Detailed Description
In order to facilitate an understanding of the present application, a more complete description of the present application will now be provided with reference to the relevant figures. Preferred embodiments of the present application are shown in the drawings. This application may, however, be embodied in many different forms and is not limited to the embodiments described herein. Rather, these embodiments are provided so that this disclosure will be thorough and complete.
Unless defined otherwise, all technical and scientific terms used herein have the same meaning as commonly understood by one of ordinary skill in the art to which this application belongs. The terminology used herein in the description of the application is for the purpose of describing particular embodiments only and is not intended to be limiting of the application. The term "and/or" as used herein includes any and all combinations of one or more of the associated listed items.

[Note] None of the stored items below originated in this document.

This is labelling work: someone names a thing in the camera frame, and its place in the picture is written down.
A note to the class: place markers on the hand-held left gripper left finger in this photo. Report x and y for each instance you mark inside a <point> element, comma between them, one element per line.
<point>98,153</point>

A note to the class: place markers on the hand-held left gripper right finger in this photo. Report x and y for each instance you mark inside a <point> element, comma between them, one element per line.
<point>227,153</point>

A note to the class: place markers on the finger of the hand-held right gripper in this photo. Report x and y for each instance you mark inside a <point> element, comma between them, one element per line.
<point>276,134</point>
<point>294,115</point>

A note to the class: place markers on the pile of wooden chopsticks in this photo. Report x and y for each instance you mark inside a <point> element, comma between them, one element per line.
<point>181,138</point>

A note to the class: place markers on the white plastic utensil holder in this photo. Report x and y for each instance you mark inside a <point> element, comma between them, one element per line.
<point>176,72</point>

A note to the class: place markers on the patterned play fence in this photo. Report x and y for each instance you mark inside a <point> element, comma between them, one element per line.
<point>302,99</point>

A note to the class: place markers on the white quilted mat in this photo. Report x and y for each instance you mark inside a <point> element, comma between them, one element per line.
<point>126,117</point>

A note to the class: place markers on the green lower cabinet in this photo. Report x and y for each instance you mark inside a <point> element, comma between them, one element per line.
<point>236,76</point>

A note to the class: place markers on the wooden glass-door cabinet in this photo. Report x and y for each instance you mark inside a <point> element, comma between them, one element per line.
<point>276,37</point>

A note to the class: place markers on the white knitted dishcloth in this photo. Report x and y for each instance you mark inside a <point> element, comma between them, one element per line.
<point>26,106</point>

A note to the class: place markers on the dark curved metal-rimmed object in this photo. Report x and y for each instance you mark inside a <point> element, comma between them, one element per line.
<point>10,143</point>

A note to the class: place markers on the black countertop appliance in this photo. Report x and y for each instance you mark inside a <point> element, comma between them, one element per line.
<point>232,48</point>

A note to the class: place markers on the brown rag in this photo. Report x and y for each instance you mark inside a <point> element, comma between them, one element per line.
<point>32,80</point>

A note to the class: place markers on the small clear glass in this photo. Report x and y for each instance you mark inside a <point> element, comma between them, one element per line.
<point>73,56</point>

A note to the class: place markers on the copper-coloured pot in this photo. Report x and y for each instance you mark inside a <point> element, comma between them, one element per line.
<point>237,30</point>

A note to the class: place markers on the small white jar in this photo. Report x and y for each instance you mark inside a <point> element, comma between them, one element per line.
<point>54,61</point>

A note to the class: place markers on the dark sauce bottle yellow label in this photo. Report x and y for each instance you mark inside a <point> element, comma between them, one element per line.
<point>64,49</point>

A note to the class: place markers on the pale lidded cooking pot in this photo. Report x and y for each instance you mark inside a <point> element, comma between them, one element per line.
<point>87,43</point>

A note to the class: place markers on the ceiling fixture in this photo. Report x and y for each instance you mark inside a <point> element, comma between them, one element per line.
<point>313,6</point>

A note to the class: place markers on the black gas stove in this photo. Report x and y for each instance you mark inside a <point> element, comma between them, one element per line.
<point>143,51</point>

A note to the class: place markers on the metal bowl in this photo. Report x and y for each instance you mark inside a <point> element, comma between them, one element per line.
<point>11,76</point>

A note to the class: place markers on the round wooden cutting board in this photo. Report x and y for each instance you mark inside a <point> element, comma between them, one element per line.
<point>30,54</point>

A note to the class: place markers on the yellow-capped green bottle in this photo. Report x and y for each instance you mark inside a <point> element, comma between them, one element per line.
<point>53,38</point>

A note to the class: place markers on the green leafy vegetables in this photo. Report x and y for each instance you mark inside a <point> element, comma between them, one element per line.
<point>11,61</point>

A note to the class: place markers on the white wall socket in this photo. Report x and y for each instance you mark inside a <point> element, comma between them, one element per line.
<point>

In describing positional relationships, when an element such as a layer, film or substrate is referred to as being "on" another element, it can be directly on the other element or intervening elements may also be present unless otherwise indicated. Further, when a layer is referred to as being "under" another layer, it can be directly under, or one or more intervening elements may also be present. It will also be understood that when a layer is referred to as being "between" two layers, it can be the only layer between the two layers, or one or more intervening elements may also be present.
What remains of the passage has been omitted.